By default, Kafka Streams create one stream thread per app instance. Each stream thread runs one or more stream tasks. Scale an app instance by scaling its number of stream threads. To do so, modify the num.stream.threads config value in your app. The app transparently rebalances workload across threads within each app instance.

Horizontal Scaling

Kafka Streams rebalances workload and local state across instances as the number of app instances changes. This rebalancing works transparently by distributing workload and local state across instances with the same application.id. Scale Kafka Streams apps horizontally by scaling the number of dynos with the heroku ps:scale command.

The number of input partitions is effectively the upper bound for parallelism. Make sure that the number of stream tasks doesn’t exceed the number of input partitions. Otherwise, this over-provisioning results in idle app instances.

Caveats

RocksDB Persistence

Kafka Streams uses RocksDB as the default storage engine for persistent stores. Because dynos are backed by an ephemeral filesystem, it isn’t practical to rely on the underlying disk for durable storage. This configuration presents a challenge for using RocksDB with Kafka Streams on Heroku. However, using the default RocksDB configuration isn’t a requirement. Kafka Streams treats RocksDB as a write-through cache, where the source of truth is the underlying changelog internal topic. If there’s no underlying RocksDB, the app replays the state directly from the changelog topics on startup.

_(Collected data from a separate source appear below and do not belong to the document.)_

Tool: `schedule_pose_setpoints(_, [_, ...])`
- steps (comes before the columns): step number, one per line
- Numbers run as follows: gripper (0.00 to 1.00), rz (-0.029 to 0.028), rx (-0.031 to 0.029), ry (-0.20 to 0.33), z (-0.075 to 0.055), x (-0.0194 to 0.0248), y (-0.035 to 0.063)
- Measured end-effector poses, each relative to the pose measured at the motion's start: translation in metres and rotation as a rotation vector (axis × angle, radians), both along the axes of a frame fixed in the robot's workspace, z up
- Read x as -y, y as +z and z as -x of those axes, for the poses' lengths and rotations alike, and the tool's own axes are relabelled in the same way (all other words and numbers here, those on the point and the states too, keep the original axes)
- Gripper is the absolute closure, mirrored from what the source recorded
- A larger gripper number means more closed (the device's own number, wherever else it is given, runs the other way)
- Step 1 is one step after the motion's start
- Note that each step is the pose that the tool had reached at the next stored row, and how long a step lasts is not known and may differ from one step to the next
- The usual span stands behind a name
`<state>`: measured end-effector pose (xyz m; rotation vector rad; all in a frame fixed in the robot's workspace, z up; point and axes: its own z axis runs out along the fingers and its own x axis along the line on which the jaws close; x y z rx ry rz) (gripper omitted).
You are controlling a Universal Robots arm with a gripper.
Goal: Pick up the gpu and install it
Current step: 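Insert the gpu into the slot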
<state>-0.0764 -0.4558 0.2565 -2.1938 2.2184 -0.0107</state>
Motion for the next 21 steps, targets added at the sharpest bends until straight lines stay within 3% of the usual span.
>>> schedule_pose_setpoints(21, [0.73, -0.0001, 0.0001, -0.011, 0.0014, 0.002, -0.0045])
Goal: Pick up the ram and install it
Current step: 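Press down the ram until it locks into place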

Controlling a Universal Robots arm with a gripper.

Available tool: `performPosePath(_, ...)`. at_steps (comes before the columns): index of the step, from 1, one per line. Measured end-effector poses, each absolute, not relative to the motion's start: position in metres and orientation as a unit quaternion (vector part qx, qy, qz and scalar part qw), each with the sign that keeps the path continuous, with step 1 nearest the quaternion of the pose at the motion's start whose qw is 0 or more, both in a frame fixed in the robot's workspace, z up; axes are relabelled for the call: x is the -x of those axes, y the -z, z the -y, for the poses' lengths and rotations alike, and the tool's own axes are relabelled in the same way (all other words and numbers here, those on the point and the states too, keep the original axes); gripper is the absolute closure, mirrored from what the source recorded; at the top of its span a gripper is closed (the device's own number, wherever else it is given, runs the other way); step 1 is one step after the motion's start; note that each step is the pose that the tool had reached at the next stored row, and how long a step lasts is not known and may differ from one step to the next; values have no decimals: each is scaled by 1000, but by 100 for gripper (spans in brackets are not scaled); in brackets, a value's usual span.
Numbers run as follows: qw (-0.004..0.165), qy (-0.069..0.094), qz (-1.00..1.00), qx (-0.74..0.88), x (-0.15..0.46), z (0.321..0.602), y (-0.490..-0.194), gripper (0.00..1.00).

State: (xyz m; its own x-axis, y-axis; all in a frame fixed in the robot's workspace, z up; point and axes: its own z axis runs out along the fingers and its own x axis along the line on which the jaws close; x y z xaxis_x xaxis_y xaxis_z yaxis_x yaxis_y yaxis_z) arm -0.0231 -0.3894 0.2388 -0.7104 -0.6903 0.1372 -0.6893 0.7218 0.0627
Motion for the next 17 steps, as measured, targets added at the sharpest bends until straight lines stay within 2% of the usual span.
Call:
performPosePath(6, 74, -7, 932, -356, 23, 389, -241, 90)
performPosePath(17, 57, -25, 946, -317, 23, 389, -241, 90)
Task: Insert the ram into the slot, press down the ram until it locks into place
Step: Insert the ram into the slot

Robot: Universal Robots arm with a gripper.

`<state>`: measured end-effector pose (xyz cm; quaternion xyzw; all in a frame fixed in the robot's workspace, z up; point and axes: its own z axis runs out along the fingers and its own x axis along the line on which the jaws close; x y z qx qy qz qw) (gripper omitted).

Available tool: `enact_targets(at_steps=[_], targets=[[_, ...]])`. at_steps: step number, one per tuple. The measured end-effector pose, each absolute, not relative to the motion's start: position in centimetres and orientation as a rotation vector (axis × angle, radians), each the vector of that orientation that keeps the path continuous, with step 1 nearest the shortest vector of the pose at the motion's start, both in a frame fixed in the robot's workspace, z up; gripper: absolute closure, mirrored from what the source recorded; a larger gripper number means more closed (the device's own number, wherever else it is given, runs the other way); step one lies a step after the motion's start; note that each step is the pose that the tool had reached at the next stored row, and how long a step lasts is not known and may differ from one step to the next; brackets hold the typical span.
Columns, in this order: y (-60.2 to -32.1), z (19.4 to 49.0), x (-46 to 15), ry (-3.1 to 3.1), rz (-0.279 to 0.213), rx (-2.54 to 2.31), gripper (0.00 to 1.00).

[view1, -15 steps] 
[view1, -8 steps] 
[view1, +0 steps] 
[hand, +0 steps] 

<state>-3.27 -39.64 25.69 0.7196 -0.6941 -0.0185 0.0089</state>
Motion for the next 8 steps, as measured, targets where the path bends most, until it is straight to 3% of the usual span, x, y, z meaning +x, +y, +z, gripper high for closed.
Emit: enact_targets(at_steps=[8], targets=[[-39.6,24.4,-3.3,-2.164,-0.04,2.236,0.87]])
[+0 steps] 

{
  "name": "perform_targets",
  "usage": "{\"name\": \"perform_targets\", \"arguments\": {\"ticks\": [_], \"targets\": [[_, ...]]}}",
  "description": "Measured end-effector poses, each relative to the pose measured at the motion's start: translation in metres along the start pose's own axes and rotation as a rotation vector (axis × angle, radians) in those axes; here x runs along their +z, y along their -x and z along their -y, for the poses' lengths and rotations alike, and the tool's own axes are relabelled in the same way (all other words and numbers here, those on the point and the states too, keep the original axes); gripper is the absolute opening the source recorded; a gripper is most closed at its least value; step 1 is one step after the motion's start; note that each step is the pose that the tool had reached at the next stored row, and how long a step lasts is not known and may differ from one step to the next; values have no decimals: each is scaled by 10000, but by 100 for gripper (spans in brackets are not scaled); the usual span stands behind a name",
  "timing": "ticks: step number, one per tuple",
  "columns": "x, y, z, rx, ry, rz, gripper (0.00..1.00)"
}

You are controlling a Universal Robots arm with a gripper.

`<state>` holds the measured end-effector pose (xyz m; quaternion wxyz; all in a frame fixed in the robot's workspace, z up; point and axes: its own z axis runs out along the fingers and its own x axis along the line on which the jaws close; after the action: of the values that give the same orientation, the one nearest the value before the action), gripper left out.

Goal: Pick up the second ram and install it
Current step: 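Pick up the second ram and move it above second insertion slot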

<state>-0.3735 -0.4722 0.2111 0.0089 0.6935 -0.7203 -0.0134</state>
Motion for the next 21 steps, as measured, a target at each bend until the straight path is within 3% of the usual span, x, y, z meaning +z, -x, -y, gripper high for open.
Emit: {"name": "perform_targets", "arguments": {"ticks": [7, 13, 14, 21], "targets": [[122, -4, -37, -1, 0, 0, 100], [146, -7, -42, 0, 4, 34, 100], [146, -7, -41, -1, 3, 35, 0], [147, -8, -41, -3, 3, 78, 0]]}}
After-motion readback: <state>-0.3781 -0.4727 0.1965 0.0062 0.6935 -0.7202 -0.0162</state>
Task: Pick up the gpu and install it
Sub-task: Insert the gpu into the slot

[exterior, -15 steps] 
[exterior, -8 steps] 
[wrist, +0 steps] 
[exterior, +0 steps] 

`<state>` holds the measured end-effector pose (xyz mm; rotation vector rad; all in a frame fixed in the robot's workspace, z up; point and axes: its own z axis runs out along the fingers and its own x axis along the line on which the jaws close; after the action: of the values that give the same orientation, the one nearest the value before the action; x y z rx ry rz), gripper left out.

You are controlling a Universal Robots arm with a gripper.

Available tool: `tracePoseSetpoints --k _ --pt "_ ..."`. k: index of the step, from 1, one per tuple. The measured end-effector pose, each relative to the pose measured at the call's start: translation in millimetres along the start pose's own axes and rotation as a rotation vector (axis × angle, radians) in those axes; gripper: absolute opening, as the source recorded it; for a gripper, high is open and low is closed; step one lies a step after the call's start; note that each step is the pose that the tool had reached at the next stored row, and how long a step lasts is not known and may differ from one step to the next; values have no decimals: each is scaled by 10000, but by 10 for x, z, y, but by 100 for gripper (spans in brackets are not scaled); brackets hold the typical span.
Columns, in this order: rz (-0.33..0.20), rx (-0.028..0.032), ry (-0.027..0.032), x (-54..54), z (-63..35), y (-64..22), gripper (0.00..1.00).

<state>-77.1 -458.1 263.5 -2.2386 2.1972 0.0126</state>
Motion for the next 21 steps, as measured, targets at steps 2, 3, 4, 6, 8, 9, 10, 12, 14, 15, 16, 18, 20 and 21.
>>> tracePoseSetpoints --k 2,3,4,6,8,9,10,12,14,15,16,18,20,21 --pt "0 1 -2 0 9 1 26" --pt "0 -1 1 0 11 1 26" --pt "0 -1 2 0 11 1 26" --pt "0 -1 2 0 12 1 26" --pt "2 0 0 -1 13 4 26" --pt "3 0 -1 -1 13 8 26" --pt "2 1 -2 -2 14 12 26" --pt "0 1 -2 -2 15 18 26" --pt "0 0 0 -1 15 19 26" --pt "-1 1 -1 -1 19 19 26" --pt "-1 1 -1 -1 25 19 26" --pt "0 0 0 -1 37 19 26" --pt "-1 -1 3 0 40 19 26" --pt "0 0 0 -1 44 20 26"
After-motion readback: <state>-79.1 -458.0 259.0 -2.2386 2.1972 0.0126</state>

By default, replaying state directly from changelog topics incurs additional latency when rebalancing your app instances or when dynos restart. To minimize latency, configure Kafka Streams to fail over stream tasks to their associated standby tasks.

Standby tasks are replicas of stream tasks that maintain fully replicated copies of state. Dynos use standby tasks to resume work immediately instead of waiting for the state to rebuild from the changelog topics.

You can modify the num.standby.replicas config in your app to change the number of Standby Tasks.